Once complete, it will be the tallest building in Cape Town, its 44 storeys set to house 1,450 micro apartments topped off with a viewing deck, while open and protected walkways will allow pedestrians access at various points along the building edge, integrating the skyrise with the urban streetscape.
“The beauty of our developer model is the fact that we can push the accelerator down or tap off depending on our workflow,” the Chief Exec states.
“It’s almost like a ship with perpetual motion. We’ll keep producing new developments and open up in new territories with the belief that this methodology will always capture the attention of the market.”
It is at this point that Williams-Jones eludes to the firm’s impending UK expansion, inciting confidence that FWJK will be capable of disrupting the London market in a similar manner.
“The concept is the same – instead of paying £500,000 for an apartment, we’d be able to provide the same product for just £375,000 or £400,000,” he reiterates.
Meanwhile, in South Africa, the firm is busy working to develop a second methodology in order to capitalise on recent regulatory changes introduced by South African Revenue Service (SARS) that aims to deploy greater investment into the hospitality sector.
“This governmental strategy, under Section 12J, complements our existing model quite nicely,” the CEO affirms.
“The idea is to generate investments using tax that would otherwise be paid to SARS, recouping and deploying these finances into new hospitality products.”
Combining these diversifications with FWJK’s existing commitments, it is undoubted that the firm will become increasingly busy over the coming months as its workload continues to heighten.
And here, its emphasis on establishing sound relations with employees and partners alike will bear fruit.
“Without our staff, we would not be in business,” Williams-Jones states, first eluding to the former. “We value their contributions immensely, offering them with the opportunity to profit from our investments as well as providing bursaries and tailored training programmes where possible.
“Property development is a specialised field, but we’re fortunate in that we’re able to attract professionals simply by being at the coalface. We are not a quantity surveying practice contracted to a property developer – we are a property developer, which gives our employees a sense of ownership over the business’s success.
“Likewise, we choose our partners carefully and like to support those that support us with great services.
“We work with a mixture of local and international contractors, often working with world leaders when it comes to sourcing crucial building assets such as elevators or generators.”
Owed to the firm’s ability to lean on these two supporting pillars as its uniquely innovative co-development at cost operating model continues to gather momentum, the future looks incredibly bright for FWJK.
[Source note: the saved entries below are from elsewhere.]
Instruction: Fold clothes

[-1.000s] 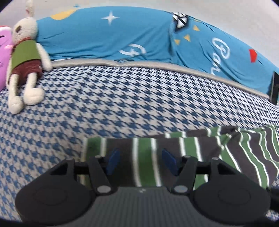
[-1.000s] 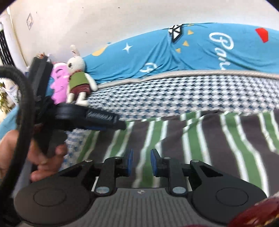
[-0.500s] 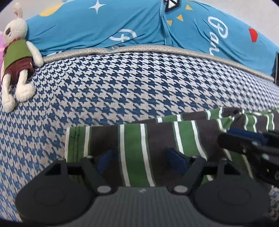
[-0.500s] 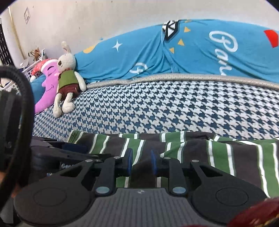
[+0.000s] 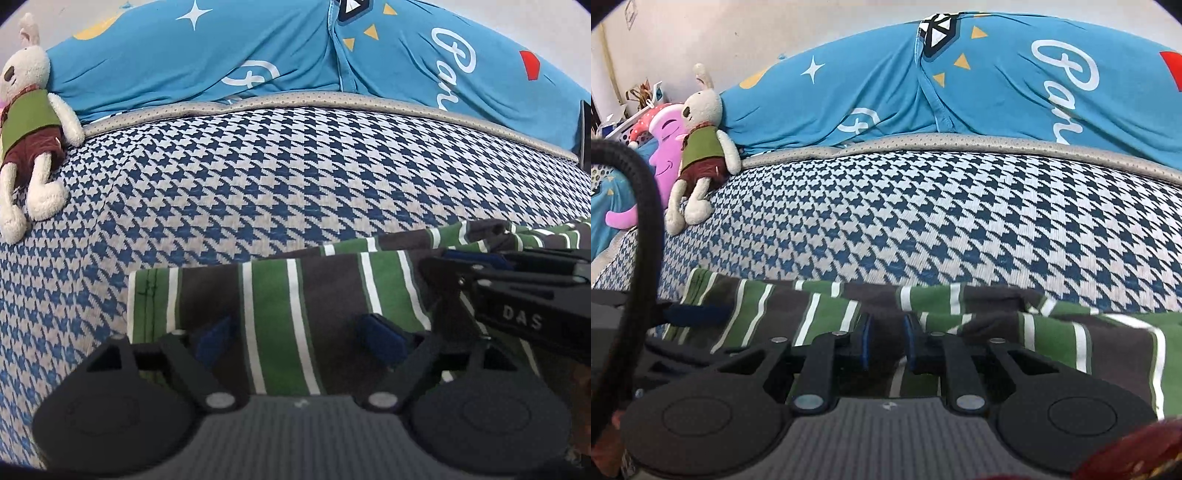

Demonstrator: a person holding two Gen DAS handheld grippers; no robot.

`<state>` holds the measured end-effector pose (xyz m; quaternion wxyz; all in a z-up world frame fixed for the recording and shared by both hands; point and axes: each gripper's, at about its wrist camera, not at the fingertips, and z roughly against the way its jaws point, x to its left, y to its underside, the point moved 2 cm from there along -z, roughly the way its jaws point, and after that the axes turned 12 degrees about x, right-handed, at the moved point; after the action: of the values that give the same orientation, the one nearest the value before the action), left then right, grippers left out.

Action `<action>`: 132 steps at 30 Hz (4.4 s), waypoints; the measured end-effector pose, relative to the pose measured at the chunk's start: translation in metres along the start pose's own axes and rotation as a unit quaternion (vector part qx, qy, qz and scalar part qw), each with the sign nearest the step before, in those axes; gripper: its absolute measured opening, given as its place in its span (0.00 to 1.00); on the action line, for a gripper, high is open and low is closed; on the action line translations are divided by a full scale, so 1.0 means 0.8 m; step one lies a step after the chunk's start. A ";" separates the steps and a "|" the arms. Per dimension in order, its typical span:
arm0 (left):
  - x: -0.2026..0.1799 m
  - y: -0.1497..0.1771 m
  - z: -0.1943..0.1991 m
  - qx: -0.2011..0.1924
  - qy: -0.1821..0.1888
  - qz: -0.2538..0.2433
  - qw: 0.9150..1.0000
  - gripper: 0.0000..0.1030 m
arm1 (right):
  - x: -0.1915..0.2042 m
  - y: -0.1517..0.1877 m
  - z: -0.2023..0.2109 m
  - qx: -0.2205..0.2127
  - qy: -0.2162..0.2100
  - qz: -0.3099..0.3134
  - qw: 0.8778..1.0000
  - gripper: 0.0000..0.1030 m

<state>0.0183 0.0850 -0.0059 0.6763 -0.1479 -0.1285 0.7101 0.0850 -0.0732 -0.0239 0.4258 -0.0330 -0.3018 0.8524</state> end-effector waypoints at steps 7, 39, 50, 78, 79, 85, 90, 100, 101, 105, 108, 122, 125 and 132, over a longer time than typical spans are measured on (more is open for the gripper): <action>-0.001 -0.006 -0.005 0.001 -0.001 0.003 1.000 0.87 | -0.003 -0.017 -0.012 -0.015 0.003 -0.007 1.000 0.16; -0.012 0.024 0.030 0.005 -0.007 0.013 1.000 0.92 | -0.012 0.054 0.076 0.028 0.017 -0.091 0.995 0.27; -0.023 0.048 0.055 -0.011 -0.015 -0.002 1.000 0.96 | 0.013 0.085 0.077 0.048 0.050 -0.055 0.996 0.40; -0.025 0.124 0.054 -0.043 -0.034 0.003 0.999 1.00 | 0.014 0.151 0.129 0.065 0.054 -0.053 0.995 0.45; -0.025 0.127 0.055 -0.046 -0.034 0.005 0.998 1.00 | 0.014 0.153 0.132 0.064 0.053 -0.053 0.995 0.45; -0.030 0.141 0.065 -0.070 -0.033 -0.002 0.997 1.00 | 0.005 0.167 0.153 0.056 0.035 -0.074 0.995 0.45; -0.030 0.141 0.067 -0.075 -0.021 0.002 0.997 1.00 | -0.009 0.171 0.169 0.046 0.048 -0.086 0.994 0.45; -0.030 0.147 0.059 -0.061 -0.007 0.018 0.998 1.00 | -0.076 0.165 0.214 0.023 0.084 -0.113 0.990 0.45; -0.031 0.145 0.059 -0.062 -0.007 0.018 0.998 1.00 | -0.084 0.164 0.218 0.022 0.085 -0.117 0.989 0.45; -0.034 0.135 0.059 -0.065 -0.006 0.008 0.998 1.00 | -0.118 0.153 0.234 0.012 0.100 -0.125 0.987 0.45; -0.034 0.127 0.060 -0.064 -0.001 0.003 0.998 1.00 | -0.145 0.139 0.245 0.003 0.105 -0.136 0.985 0.46; -0.033 0.095 0.034 -0.056 0.002 -0.007 0.998 1.00 | -0.237 0.129 0.265 -0.015 0.128 -0.223 0.966 0.46; -0.031 0.099 0.024 -0.048 0.017 0.006 0.999 1.00 | -0.254 0.123 0.262 -0.023 0.114 -0.253 0.961 0.46; -0.042 0.118 0.006 -0.059 0.018 -0.014 0.998 1.00 | -0.285 0.111 0.250 -0.040 0.088 -0.319 0.943 0.46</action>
<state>-0.0691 0.0469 -0.0363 0.6787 -0.1987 -0.1597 0.6887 0.1046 -0.3806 0.0453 0.6990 -0.0271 -0.2918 0.6523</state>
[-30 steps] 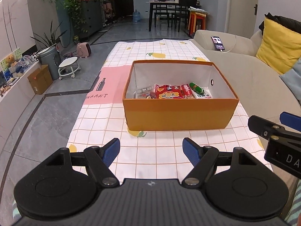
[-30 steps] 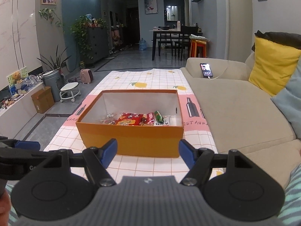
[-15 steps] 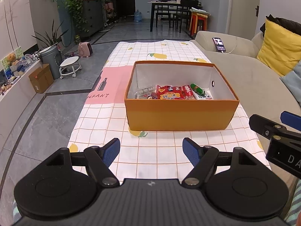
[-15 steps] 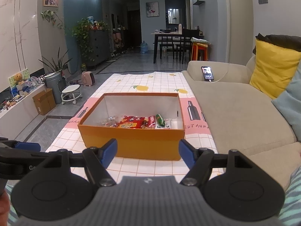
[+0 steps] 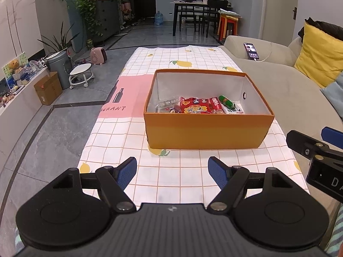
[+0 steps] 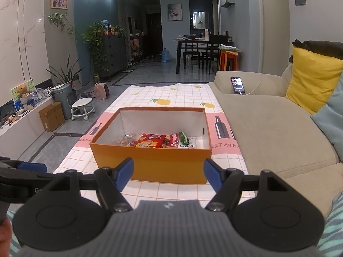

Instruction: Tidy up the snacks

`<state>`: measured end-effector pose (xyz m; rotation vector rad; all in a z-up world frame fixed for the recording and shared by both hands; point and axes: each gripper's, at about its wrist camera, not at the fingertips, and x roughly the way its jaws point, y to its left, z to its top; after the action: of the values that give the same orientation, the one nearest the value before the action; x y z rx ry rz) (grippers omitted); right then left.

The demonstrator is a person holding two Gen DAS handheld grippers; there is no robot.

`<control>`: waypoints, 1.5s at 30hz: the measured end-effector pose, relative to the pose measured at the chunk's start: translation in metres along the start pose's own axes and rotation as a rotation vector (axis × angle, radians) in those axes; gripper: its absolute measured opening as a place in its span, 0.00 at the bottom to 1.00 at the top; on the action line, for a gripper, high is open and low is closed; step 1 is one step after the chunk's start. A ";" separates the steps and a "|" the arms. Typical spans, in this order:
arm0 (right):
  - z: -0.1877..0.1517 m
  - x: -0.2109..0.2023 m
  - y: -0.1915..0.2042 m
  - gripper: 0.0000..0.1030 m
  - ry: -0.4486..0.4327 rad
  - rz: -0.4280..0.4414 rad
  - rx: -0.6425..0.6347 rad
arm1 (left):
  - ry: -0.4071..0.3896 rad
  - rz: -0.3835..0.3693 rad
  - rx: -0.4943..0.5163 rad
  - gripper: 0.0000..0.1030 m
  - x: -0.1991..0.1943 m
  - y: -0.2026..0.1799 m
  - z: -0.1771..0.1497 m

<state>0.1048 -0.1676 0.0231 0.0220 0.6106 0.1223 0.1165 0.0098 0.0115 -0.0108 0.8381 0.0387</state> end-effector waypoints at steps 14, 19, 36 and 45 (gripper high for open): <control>0.001 -0.004 -0.001 0.68 -0.008 0.006 -0.002 | -0.003 0.001 -0.003 0.86 -0.001 0.001 0.002; 0.002 -0.002 0.000 0.68 -0.003 0.011 -0.002 | -0.003 0.002 -0.005 0.86 -0.002 0.002 0.002; 0.002 -0.001 0.001 0.68 -0.002 0.014 -0.005 | -0.005 0.007 0.003 0.86 -0.003 0.001 0.005; 0.003 0.000 0.000 0.68 0.001 0.017 -0.008 | -0.005 0.007 0.018 0.86 -0.002 0.001 0.005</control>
<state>0.1063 -0.1672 0.0252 0.0192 0.6108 0.1412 0.1190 0.0105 0.0164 0.0087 0.8338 0.0379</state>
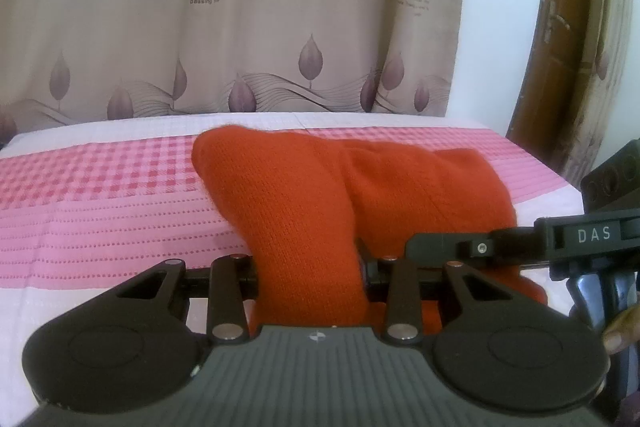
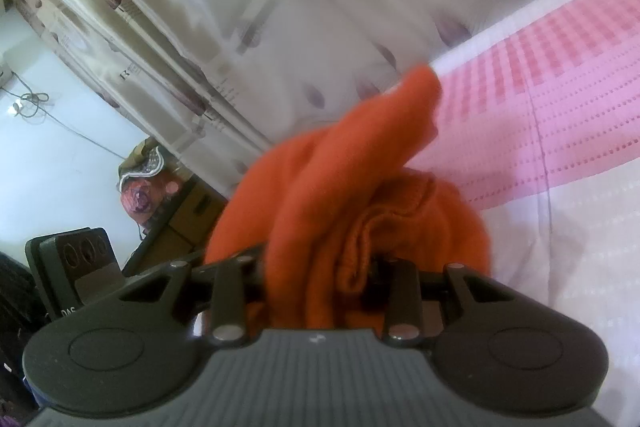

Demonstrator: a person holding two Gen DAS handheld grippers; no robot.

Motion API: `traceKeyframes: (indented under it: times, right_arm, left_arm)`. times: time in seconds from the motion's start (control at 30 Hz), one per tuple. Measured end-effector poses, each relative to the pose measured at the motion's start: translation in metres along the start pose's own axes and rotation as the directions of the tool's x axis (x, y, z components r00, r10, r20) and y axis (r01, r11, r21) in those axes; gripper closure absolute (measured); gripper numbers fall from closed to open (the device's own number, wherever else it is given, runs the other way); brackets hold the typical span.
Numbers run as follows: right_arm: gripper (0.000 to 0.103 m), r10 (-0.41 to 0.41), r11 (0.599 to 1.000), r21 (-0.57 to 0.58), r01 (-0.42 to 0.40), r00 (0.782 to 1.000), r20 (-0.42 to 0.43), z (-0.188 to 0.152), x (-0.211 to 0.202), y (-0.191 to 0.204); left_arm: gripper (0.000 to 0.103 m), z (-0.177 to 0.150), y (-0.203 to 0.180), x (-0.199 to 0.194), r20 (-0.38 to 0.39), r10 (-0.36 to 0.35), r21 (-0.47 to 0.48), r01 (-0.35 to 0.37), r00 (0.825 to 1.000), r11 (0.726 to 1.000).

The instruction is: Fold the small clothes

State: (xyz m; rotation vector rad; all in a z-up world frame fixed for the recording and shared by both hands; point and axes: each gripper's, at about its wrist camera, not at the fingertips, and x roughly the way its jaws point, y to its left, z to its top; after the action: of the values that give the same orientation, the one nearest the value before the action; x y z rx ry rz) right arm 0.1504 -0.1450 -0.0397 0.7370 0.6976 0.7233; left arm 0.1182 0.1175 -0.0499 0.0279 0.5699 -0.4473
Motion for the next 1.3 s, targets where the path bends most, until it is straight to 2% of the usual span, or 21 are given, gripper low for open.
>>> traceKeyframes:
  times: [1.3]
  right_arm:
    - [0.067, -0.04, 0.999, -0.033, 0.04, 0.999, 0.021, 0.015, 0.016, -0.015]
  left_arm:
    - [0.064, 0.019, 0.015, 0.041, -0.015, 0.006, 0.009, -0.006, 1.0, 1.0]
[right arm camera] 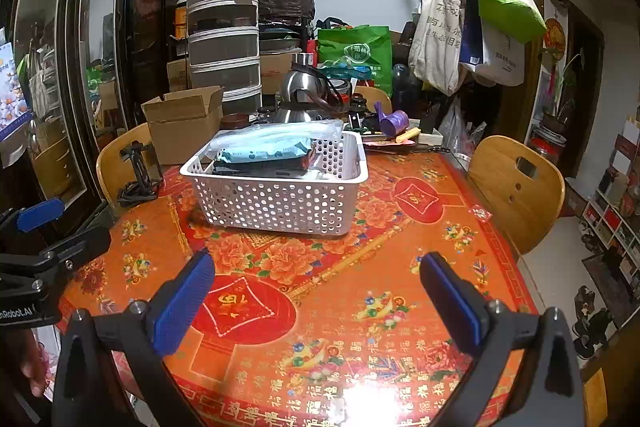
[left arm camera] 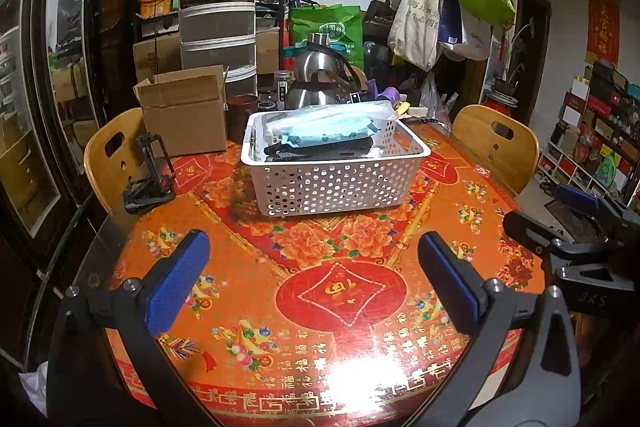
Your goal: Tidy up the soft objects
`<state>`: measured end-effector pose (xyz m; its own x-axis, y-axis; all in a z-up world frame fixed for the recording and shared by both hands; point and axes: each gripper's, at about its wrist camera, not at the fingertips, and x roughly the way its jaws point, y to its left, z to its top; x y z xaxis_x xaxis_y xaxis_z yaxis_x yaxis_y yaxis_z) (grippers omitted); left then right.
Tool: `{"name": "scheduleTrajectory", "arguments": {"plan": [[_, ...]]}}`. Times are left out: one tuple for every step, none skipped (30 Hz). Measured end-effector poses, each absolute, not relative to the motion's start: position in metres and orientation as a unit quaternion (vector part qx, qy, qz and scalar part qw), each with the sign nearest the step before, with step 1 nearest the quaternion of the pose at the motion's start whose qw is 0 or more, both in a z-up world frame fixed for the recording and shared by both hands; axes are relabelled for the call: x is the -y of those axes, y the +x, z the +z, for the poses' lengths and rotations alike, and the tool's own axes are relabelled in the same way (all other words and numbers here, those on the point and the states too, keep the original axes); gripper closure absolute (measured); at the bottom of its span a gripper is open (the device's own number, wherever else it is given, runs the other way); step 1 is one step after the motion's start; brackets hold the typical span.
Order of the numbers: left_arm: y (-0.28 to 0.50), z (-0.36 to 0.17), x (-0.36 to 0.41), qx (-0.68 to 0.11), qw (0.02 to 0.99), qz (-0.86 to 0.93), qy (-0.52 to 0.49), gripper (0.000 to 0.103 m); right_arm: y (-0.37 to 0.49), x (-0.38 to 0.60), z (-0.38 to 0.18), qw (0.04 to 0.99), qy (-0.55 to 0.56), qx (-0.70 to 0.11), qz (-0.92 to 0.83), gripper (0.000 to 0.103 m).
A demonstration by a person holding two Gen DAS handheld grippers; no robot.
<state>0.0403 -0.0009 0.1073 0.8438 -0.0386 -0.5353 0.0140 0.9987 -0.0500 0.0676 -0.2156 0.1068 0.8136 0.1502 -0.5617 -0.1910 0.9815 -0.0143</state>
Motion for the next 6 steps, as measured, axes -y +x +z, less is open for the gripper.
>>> {"name": "scheduleTrajectory", "arguments": {"plan": [[0.0390, 0.1073, 0.0007, -0.278, 0.960, -0.014, -0.020, 0.000, 0.0677, 0.2157, 0.1069, 0.952, -0.035, -0.292, 0.090, 0.001], [0.0385, 0.1074, 0.0007, -0.276, 0.961, -0.014, -0.019, 0.000, 0.0673, 0.2162, 0.1067, 0.952, -0.034, -0.292, 0.090, 0.001], [0.0379, 0.1074, 0.0007, -0.274, 0.961, -0.015, -0.018, 0.000, 0.0677, 0.2159, 0.1069, 0.951, -0.034, -0.292, 0.091, 0.001], [0.0377, 0.1079, 0.0006, -0.274, 0.962, -0.016, -0.017, 0.000, 0.0677, 0.2158, 0.1069, 0.951, -0.035, -0.292, 0.091, 0.001], [0.0374, 0.1081, 0.0002, -0.273, 0.962, -0.017, -0.017, 0.000, 0.0671, 0.2159, 0.1067, 0.951, -0.035, -0.292, 0.091, 0.001], [0.0370, 0.1081, -0.0013, -0.272, 0.962, -0.018, -0.017, 0.000, 0.0677, 0.2157, 0.1069, 0.952, -0.035, -0.292, 0.090, 0.001]]}}
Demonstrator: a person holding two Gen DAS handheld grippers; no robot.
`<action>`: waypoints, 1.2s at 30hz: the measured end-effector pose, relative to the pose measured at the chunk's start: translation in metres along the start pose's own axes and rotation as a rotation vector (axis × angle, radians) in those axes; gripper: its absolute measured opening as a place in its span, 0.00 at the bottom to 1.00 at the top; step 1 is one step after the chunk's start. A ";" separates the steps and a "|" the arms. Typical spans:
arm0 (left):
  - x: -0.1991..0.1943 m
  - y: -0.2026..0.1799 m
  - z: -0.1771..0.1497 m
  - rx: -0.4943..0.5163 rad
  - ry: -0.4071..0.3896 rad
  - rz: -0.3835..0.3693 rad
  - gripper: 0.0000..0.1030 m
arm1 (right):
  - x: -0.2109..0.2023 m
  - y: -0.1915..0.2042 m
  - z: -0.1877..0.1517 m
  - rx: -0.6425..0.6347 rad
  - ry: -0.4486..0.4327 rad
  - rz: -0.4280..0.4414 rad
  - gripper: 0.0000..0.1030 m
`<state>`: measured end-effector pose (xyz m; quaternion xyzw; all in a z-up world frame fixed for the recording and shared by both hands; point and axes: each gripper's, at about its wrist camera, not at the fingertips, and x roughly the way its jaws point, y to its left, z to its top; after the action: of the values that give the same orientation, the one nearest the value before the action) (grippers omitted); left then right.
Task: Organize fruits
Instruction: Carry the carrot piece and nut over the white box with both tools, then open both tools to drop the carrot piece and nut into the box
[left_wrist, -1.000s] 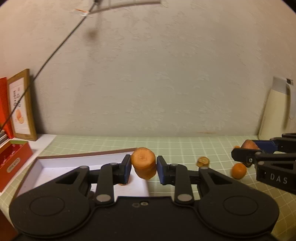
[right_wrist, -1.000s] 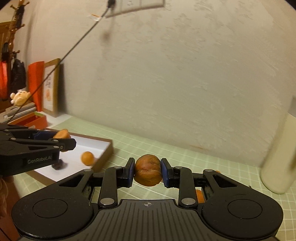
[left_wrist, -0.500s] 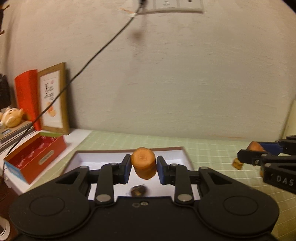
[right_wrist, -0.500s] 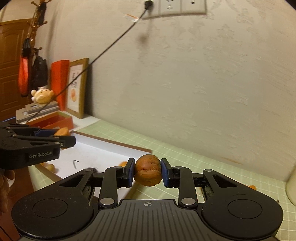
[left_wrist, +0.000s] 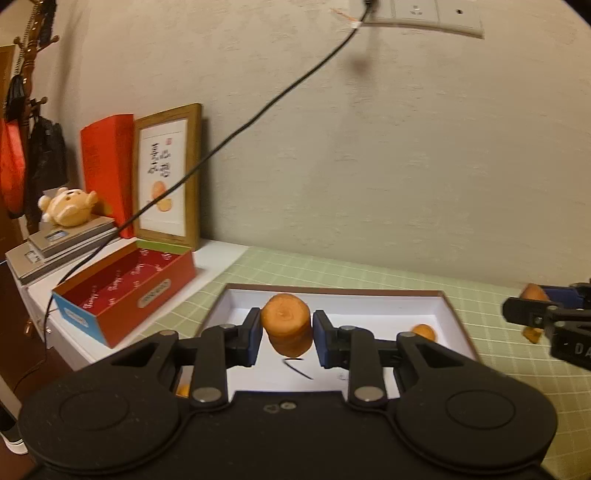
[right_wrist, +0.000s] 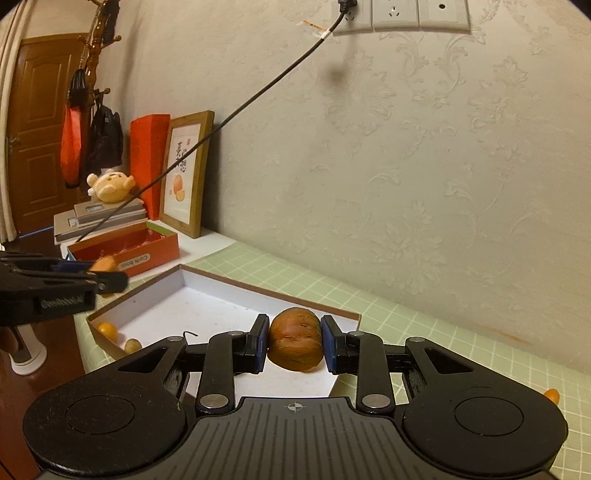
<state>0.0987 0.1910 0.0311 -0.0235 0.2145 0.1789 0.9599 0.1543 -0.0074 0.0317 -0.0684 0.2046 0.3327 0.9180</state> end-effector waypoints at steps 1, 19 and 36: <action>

Reiterating the significance of milestones such as the UK expansion and completion of Zero 2 One Tower, Williams-Jones ends our conversation on an optimistic note, highlighting the company’s opportunity to take major strides both at home and overseas moving forward.
“Property development is a tough market everywhere, and generally speaking it’s been a tough year for all industries in South Africa,” he reveals. “Thankfully, we’ve had the advantage of being front and centre in the wholesale property market where there’s an abundance of buyers and investors still looking for bargains.
“Perhaps we’ve been fortunate in our ability to carry on with projects when other profit driven developers have had to pull their horns. I think back to the economic recession in 2008, when we sold out three office buildings in three months at a time when people were declaring bankruptcy left, right and centre.
“But we’ve got a methodology that insulates us to a large degree from tough economic environments and the tribulations it brings, and for that reason I’m excited for the future, wherever it may lead us.”